■ **TASK DESCRIPTION**
From the first line to the last, write out the material exactly.

■ **DATA PROVIDED**
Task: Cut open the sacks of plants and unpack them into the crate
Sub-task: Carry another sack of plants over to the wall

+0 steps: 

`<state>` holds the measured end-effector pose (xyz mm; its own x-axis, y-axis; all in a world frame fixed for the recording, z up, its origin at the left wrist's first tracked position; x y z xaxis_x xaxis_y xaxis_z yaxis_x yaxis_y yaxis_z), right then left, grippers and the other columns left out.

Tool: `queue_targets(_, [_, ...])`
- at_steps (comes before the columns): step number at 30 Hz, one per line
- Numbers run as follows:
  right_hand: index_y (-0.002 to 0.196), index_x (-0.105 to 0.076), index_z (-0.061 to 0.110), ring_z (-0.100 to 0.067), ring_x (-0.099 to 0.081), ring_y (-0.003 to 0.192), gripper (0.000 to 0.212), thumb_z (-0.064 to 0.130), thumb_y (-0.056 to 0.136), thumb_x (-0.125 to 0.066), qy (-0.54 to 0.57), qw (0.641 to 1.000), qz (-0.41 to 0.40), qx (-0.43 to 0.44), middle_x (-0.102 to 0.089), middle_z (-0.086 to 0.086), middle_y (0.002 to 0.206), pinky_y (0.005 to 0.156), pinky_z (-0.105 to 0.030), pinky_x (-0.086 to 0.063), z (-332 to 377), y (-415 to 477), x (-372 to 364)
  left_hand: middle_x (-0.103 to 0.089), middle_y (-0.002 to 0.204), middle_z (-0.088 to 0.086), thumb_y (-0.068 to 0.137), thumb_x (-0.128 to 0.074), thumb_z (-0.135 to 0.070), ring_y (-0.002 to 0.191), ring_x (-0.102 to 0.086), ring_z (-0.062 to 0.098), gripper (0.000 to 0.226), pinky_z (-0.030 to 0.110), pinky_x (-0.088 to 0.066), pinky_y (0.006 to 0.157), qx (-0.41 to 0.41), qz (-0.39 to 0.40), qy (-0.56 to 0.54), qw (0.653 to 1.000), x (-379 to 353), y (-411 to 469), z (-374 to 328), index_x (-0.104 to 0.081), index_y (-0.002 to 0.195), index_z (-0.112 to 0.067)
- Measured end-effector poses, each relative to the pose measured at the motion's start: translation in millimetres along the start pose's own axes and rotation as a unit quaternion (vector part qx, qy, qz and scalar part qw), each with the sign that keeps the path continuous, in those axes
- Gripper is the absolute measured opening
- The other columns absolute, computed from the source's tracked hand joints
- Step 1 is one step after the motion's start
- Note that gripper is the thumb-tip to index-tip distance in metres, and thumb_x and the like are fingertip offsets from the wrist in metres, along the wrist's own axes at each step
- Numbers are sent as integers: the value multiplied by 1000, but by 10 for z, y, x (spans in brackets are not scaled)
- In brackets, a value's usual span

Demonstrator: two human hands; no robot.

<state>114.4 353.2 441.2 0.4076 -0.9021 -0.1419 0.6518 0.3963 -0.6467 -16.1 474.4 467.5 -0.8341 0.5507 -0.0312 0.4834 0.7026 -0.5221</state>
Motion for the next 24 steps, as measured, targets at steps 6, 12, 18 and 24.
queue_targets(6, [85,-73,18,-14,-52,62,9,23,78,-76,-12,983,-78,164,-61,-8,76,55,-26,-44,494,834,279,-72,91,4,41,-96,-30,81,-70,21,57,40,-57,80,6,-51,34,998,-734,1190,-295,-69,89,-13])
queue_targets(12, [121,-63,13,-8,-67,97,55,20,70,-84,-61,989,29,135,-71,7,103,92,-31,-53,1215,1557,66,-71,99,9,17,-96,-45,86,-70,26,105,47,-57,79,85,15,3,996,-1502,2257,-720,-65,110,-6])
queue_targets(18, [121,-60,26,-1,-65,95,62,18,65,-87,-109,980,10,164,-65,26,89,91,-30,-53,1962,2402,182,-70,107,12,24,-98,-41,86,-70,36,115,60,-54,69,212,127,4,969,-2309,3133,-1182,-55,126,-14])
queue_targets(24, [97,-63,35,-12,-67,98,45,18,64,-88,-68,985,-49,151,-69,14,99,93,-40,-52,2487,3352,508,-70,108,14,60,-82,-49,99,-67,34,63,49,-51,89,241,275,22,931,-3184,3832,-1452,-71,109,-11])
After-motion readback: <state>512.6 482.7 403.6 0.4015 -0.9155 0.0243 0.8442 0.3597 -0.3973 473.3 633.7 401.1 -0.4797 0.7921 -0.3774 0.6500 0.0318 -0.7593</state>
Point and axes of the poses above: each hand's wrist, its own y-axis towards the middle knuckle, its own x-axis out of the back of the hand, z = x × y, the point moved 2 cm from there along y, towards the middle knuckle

■ **RESPONSE TO THE TASK**
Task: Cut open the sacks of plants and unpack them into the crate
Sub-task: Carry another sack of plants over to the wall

+0 steps: 

`<state>` holds the measured end-effector pose (xyz mm; its own x-axis, y-axis; all in a world frame fixed for the recording, z up, its origin at the left wrist's first tracked position; x y z xaxis_x xaxis_y xaxis_z yaxis_x yaxis_y yaxis_z), right then left, grippers and the other columns left out.

Tool: `queue_targets(_, [_, ...])`
- at_steps (comes before the columns): step number at 30 Hz, one per line
- Numbers run as follows:
  right_hand: index_y (-0.002 to 0.196), index_x (-0.105 to 0.076), index_z (-0.061 to 0.110), ring_z (-0.100 to 0.067), ring_x (-0.099 to 0.081), ring_y (-0.003 to 0.192), gripper (0.000 to 0.212), thumb_z (-0.064 to 0.130), thumb_y (-0.056 to 0.136), thumb_x (-0.125 to 0.066), qy (-0.54 to 0.57), qw (0.641 to 1.000), qz (-0.41 to 0.40), qx (-0.43 to 0.44), middle_x (-0.102 to 0.089), middle_z (-0.086 to 0.086), middle_y (0.002 to 0.206), pinky_y (0.005 to 0.156), pinky_z (-0.105 to 0.030), pinky_x (-0.086 to 0.063), z (-332 to 377), y (-415 to 477), x (-372 to 364)
  left_hand: middle_x (-0.103 to 0.089), middle_y (-0.002 to 0.204), middle_z (-0.088 to 0.086), thumb_y (-0.068 to 0.137), thumb_x (-0.128 to 0.074), thumb_z (-0.135 to 0.070), ring_y (-0.002 to 0.191), ring_x (-0.102 to 0.086), ring_z (-0.062 to 0.098), gripper (0.000 to 0.226), pinky_z (-0.030 to 0.110), pinky_x (-0.088 to 0.066), pinky_y (0.006 to 0.157), qx (-0.41 to 0.41), qz (-0.39 to 0.40), qy (-0.56 to 0.54), qw (0.653 to 1.000), x (-379 to 353), y (-411 to 469), z (-374 to 328), index_x (-0.104 to 0.081), index_y (-0.002 to 0.195), index_z (-0.112 to 0.067)
- Measured end-effector poses, each relative to the pose measured at the motion's start: translation in millimetres along the start pose's own axes and rotation as a unit quaternion (vector part qx, qy, qz and scalar part qw), each with the sign that keeps the path continuous, in those axes
- Gripper is the absolute measured opening
- The other columns absolute, computed from the source's tracked hand joints
- Step 1 is one step after the motion's start
- Note that gripper is the thumb-tip to index-tip distance in metres, and thumb_x and the like are fingertip offsets from the wrist in metres, along the wrist's own axes at each step
- Numbers are sent as integers: the value multiplied by 1000, but by 10 for z, y, x (spans in brackets are not scaled)
- In brackets, a value's usual span

Demonstrator: two human hands; no robot.

<state>114.4 353.2 441.2 0.4076 -0.9021 -0.1419 0.6518 0.3963 -0.6467 -16.1 474.4 467.5 -0.8341 0.5507 -0.0312 0.4834 0.7026 -0.5221</state>
Motion for the next 24 steps, as measured, targets at steps 6, 12, 18 and 24.
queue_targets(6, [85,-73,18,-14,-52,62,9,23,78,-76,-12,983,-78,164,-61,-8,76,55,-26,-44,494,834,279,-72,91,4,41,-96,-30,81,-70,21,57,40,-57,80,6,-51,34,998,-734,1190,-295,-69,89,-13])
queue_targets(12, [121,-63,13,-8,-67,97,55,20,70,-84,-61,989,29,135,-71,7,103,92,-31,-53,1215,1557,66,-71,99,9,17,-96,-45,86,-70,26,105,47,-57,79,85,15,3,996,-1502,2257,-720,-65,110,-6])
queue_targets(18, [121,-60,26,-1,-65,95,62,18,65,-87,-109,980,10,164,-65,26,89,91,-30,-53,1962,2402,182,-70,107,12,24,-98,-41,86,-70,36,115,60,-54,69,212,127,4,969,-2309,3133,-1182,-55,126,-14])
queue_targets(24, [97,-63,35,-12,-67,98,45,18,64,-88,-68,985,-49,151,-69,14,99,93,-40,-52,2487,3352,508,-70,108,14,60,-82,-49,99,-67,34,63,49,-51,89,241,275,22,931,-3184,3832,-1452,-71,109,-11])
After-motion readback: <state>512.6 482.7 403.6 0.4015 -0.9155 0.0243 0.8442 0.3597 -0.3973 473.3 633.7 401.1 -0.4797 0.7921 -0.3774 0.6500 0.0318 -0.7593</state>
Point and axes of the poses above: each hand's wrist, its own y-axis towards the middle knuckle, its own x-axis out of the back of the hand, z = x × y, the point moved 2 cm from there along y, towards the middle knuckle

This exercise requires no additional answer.